Эрико Вериссимо - Пленник
— Сестра пленного обратилась к одному из наших офицеров и добровольно призналась во всем, чтобы спасти ему жизнь… Бомба была подложена в здание военного училища… на том берегу реки. Ее разрядили несколько минут назад…
Он открыл дверь камеры и вошел. Лейтенант последовал за ним, как автомат. Они не сразу увидели пленника. Переводчик, совсем позеленевший, стоял в углу — его рвало прямо на пол.
Сержант сидел у стола, вытирал голову рубашкой и смотрел на то, что лежало на полу. Это был пленник. Он лежал совершенно голый, раскинув ноги и руки, словно бы распятый. На бинтах на левом бедре багровело большое пятно крови.
Лейтенант переводил взгляд с сержанта на пленника и обратно, не в силах произнести ни слова. Врач опустился на колени около пленника и попытался нащупать пульс.

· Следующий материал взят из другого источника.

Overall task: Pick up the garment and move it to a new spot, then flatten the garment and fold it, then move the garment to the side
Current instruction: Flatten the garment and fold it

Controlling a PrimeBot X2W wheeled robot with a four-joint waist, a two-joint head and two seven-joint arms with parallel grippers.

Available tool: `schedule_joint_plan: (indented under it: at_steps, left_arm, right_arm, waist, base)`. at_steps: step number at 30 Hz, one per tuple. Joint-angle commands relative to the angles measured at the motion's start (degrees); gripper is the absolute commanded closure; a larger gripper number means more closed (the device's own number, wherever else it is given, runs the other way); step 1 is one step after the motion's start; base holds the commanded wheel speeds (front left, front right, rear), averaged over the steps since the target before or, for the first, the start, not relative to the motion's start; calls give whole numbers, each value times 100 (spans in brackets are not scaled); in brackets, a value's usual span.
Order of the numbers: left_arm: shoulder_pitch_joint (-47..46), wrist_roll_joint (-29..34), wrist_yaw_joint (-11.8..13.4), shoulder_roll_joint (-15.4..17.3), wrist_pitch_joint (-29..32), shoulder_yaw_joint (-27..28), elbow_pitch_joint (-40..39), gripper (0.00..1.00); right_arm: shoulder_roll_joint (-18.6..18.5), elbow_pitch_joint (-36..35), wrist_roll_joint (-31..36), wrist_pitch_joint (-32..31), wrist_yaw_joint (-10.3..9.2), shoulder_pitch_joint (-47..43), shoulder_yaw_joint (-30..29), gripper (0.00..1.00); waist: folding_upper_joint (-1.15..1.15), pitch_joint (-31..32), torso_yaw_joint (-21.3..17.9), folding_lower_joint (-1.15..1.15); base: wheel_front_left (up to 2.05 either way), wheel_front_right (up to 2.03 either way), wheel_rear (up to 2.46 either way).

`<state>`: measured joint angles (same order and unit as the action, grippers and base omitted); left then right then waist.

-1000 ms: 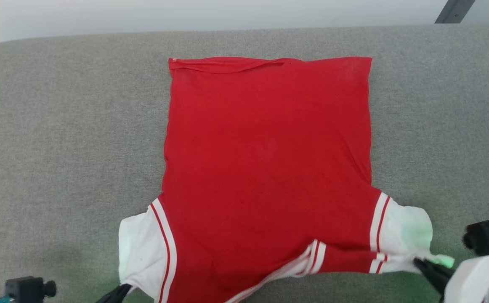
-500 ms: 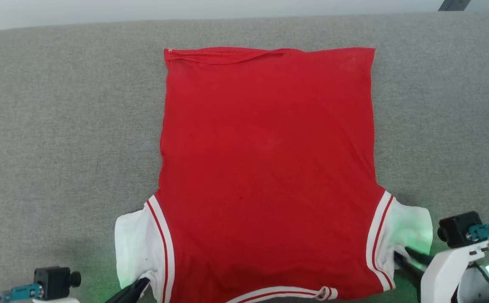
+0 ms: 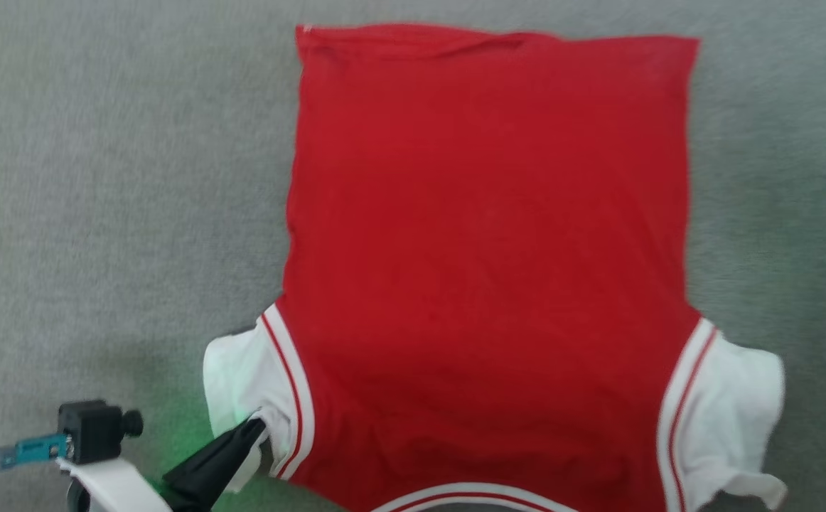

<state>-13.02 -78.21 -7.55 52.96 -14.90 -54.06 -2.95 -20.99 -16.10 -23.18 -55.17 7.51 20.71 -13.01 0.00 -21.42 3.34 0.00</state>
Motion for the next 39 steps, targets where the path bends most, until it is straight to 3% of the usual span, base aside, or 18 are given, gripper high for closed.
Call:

Потом проверил реакцию зрачков. Вынул стетоскоп и прижал к груди туземца, стараясь расслышать биение сердца. Через несколько мгновений поднял голову и сказал.
— Он умер.
У лейтенанта стоял комок в горле. Сердце тоскливо сжалось. По спине заструился холодный пот. Хорошо ли он расслышал слова врача?
Сержант равнодушно посмотрел на труп.
— Вы уверены, доктор?
— Абсолютно.
Врач смотрел на пах пленника.
— Я вижу, его пытали, — пробормотал он.
Сержант поднял магнитофонную кассету, которую держал в руке, и сказал:
— Я выполнял приказание лейтенанта. Вот доказательство.
Врач спросил переводчика:
Пленный что-нибудь сказал?
Бледный человек вытер рот тыльной стороной руки и отрицательно покачал головой:
— Нет. И вообще я присутствовал только как переводчик. Его я даже пальцем не тронул.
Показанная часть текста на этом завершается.